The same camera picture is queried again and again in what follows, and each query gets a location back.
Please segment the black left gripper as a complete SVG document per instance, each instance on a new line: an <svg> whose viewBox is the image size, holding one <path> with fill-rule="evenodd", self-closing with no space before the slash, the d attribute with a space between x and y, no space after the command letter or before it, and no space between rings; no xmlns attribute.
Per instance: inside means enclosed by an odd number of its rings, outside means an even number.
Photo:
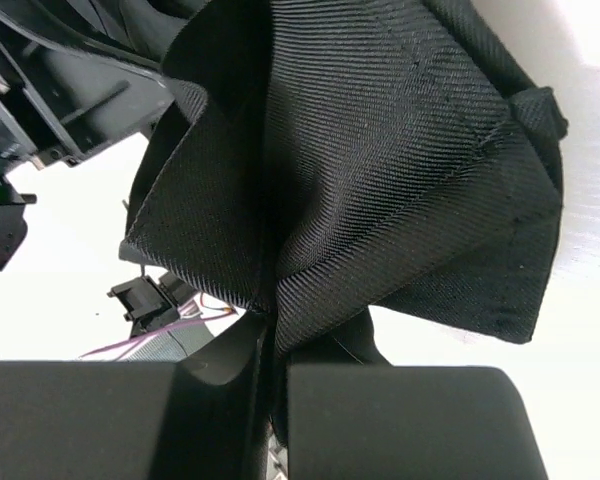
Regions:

====

- [PROBLEM DETAILS]: Set aside the pictures. Then return every line of the material above verbatim.

- [TASK RESPONSE]:
The same camera picture is queried again and again in what follows, and each query gets a location back.
Please segment the black left gripper as a complete SVG document per instance, each instance on a new line: an <svg> whose viewBox is the image size, holding one <path> with fill-rule="evenodd", self-closing with no space before the slash, the d attribute with a space between x and y, no space after the command letter or before it, and no space between rings; no xmlns attribute.
Per instance: inside means enclosed by an odd number of its rings, outside means an even number.
Photo:
Regions:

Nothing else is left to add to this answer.